Distance Metric

A distance metric is a symmetric metric that maps two items, [math]\displaystyle{ x,y }[/math], to a non-negative distance value where [math]\displaystyle{ \text{Dist}(x,x)=\text{Dist}(y,y)=0 }[/math] and is also constrained the triangle inequality.

AKA: [math]\displaystyle{ \text{Dist}() }[/math], Relatedness Metric, d.
Context:
- Input: Thing, Thing.
- Output: a Distance Value, such that:
  - (p1) Dist(x,y) ≥ 0. Non-Negative Function (can be derived from p2, p3, p4).
  - (p2) Dist(x,y) = Dist(y,x), a Symmetric Function. (See: Quasi Metric).

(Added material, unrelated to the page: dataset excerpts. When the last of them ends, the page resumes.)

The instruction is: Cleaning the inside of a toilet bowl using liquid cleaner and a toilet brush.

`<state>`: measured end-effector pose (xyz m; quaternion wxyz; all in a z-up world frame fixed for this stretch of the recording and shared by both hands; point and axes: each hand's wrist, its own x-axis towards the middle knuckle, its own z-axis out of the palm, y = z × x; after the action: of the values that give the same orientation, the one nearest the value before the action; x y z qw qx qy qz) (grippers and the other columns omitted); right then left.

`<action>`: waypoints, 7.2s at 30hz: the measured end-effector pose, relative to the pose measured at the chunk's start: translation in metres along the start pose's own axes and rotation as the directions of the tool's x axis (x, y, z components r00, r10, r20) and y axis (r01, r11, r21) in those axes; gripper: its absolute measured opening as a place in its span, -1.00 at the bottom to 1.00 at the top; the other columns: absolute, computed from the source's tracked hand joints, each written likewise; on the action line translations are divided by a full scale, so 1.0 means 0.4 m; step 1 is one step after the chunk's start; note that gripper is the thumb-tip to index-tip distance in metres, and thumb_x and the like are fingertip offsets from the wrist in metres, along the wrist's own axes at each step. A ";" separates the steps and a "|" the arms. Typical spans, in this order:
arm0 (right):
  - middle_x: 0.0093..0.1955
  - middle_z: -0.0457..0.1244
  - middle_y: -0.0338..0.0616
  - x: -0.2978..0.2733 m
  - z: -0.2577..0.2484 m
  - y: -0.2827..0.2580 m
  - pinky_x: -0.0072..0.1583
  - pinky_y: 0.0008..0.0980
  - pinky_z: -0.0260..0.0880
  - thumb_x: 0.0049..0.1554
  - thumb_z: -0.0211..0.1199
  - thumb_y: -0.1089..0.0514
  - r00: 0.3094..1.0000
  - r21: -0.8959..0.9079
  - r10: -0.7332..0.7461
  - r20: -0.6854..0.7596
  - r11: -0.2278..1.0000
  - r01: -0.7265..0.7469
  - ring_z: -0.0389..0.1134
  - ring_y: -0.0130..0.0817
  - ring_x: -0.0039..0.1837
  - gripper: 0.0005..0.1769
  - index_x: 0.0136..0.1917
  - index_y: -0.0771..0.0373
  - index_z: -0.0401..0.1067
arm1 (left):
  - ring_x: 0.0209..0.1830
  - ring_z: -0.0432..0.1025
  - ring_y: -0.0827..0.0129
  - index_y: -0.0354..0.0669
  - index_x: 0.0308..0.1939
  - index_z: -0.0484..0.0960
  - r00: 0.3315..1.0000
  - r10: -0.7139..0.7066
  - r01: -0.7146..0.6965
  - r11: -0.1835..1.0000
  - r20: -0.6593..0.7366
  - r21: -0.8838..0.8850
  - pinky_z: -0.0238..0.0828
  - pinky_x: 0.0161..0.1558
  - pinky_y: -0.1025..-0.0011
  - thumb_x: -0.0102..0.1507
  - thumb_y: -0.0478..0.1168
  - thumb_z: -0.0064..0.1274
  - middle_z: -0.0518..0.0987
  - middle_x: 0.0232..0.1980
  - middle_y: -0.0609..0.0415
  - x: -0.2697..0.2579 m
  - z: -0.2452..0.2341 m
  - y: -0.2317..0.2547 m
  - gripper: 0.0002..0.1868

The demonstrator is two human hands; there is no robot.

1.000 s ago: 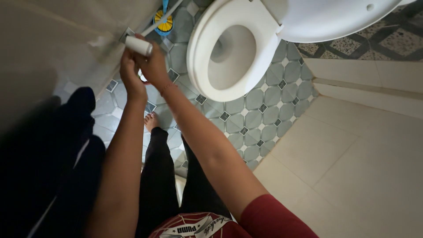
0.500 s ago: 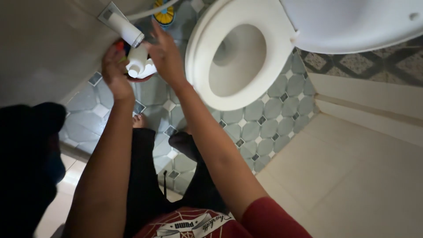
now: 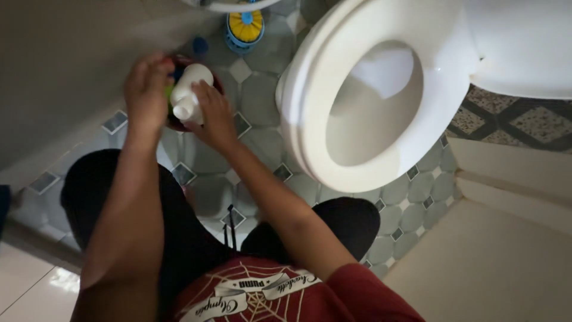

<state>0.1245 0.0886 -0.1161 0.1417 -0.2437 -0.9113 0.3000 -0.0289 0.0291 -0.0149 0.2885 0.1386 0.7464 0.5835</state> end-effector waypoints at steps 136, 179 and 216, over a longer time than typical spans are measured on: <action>0.11 0.37 -0.11 -0.234 -1.033 -0.044 0.06 -0.34 0.47 0.11 0.29 -0.31 0.912 0.198 0.407 -0.041 0.898 -0.392 0.44 -0.29 0.09 -0.24 0.36 0.19 0.23 | -0.38 0.45 0.57 -0.07 -0.25 0.64 0.829 0.394 -0.173 0.856 0.398 -0.488 0.43 -0.23 0.56 0.22 -0.12 0.21 0.61 -0.41 0.22 -0.241 0.629 0.450 -0.85; 0.14 0.36 -0.03 -0.247 -1.151 0.026 -0.01 -0.23 0.41 0.08 0.27 -0.36 0.875 -0.067 0.405 0.265 0.913 -0.402 0.43 -0.15 0.07 -0.21 0.34 0.19 0.22 | -0.49 0.57 0.14 0.23 -0.31 0.62 0.258 0.533 -0.908 -0.151 0.806 0.390 0.40 -0.42 0.23 0.10 0.02 0.25 0.62 -0.47 0.20 -0.144 0.677 0.380 -0.83; -0.43 0.08 -0.38 -0.153 -1.180 -0.017 -0.24 -0.60 -0.01 0.31 0.10 -0.21 0.889 0.493 0.390 -0.241 0.838 -0.234 0.02 -0.66 -0.35 -0.58 -0.25 0.06 0.27 | -0.11 0.55 -0.14 -0.21 0.34 0.44 0.276 0.439 -0.782 0.620 0.855 -0.066 0.40 -0.19 0.09 0.26 0.00 0.33 0.65 0.01 -0.24 -0.236 0.569 0.560 -0.33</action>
<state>0.3645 0.2771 0.2493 0.2940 -0.3985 -0.7265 0.4764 0.1519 0.2207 0.1889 0.3082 0.7213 0.5031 0.3627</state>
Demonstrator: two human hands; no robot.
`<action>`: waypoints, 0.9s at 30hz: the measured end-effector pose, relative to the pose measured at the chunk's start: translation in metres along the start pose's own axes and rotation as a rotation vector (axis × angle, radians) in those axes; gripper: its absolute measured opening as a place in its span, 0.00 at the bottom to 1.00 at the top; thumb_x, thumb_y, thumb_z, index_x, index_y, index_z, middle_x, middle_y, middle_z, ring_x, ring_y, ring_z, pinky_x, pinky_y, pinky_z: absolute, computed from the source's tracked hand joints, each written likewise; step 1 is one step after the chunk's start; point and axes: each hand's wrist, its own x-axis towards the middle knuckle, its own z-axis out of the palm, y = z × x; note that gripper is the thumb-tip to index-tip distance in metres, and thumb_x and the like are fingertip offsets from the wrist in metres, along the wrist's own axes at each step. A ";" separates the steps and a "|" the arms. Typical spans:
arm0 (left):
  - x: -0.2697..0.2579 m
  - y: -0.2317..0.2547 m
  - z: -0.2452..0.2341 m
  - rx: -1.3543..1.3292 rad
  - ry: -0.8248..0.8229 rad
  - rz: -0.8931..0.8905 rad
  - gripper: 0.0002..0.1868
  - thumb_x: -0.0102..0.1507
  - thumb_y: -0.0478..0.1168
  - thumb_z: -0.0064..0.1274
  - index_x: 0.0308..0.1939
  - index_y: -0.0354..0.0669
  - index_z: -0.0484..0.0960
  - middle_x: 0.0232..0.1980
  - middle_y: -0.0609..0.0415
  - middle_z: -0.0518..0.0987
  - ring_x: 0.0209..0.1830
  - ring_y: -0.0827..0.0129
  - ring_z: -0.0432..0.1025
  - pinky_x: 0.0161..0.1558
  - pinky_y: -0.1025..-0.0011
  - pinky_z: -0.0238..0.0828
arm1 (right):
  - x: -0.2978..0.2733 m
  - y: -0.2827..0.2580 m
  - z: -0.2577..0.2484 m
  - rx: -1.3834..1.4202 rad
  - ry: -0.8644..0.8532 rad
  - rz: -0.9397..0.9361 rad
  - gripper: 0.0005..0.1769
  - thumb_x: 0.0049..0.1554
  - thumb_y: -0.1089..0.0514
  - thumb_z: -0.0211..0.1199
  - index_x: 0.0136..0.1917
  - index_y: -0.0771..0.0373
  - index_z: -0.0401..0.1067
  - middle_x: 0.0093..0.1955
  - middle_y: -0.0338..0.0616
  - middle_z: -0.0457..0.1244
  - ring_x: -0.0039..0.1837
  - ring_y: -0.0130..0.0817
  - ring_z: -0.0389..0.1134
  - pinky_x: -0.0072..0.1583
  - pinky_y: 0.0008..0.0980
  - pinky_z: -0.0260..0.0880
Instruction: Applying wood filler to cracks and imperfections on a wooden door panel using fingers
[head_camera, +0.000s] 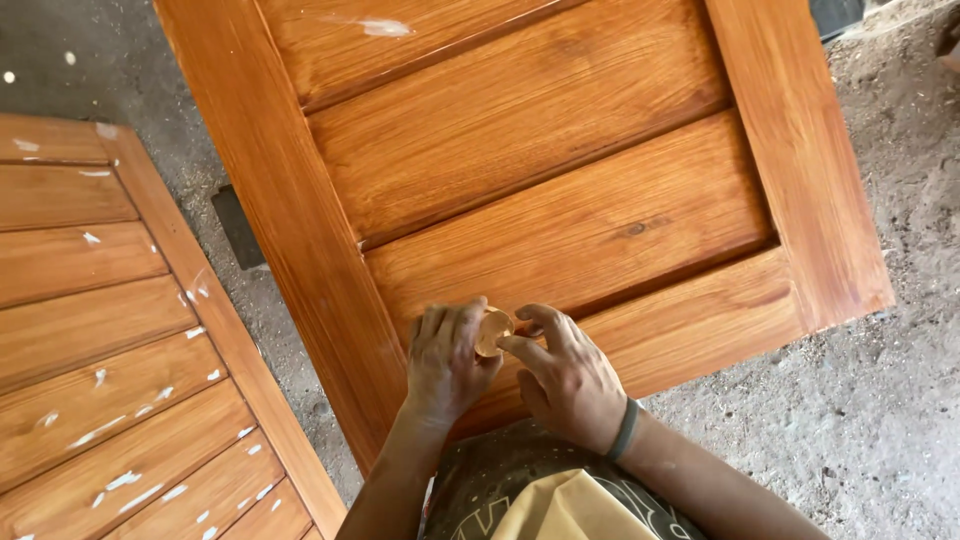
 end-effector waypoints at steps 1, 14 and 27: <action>-0.002 0.004 -0.002 0.031 -0.014 0.022 0.28 0.54 0.44 0.61 0.56 0.39 0.76 0.43 0.51 0.81 0.44 0.58 0.72 0.51 0.59 0.68 | -0.002 -0.001 0.002 -0.061 -0.010 0.017 0.20 0.47 0.69 0.61 0.54 0.65 0.75 0.63 0.61 0.60 0.52 0.45 0.68 0.50 0.35 0.77; -0.011 0.024 -0.007 0.060 0.012 0.134 0.29 0.53 0.45 0.61 0.57 0.38 0.78 0.43 0.50 0.81 0.40 0.56 0.71 0.44 0.56 0.67 | -0.014 -0.004 -0.003 0.034 -0.095 0.091 0.14 0.44 0.67 0.56 0.45 0.63 0.76 0.63 0.56 0.59 0.57 0.49 0.66 0.55 0.40 0.73; -0.013 0.023 -0.001 0.139 -0.083 0.153 0.30 0.55 0.50 0.58 0.58 0.37 0.79 0.42 0.50 0.79 0.37 0.56 0.70 0.44 0.57 0.68 | -0.025 0.015 0.000 0.328 -0.123 0.173 0.17 0.42 0.69 0.57 0.45 0.63 0.77 0.68 0.54 0.57 0.61 0.48 0.67 0.57 0.38 0.75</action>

  - (p3) Dist(x,y) = 0 iff x = y. Reflexive Function.
  - (p4) Dist(x,y) > 0, If x ≠ y. Positive Function. (See: Pseudo Metric).
  - (p5) Dist(x,y) < Dist(x,z) + Dist(z,y), Triangle Inequality. (See: Super Metric).
- ...
- It can range from being a Discrete Distance Function to being a Continuous Distance Function.
- It can range from being an Ultrametric Distance Function to being a Partial Metric Distance Function.
- ...
- It can define a Metric Space (along with a tuple point set).
- It can be used as a Semantic Similarity Measure.
- It can be produced by a Distance Function Creation System (that solves a distance function creation task).
- It can be a Relational Similarity Function.
- It can be a Learned Distance Function, that adjusts the Dimension Weights.
- ...
Example(s):
- a Number Distance Function(?), such as a Physical Distance Function (or Subtraction Function?).
- a Set Distance Function, such as a Jaccard Distance.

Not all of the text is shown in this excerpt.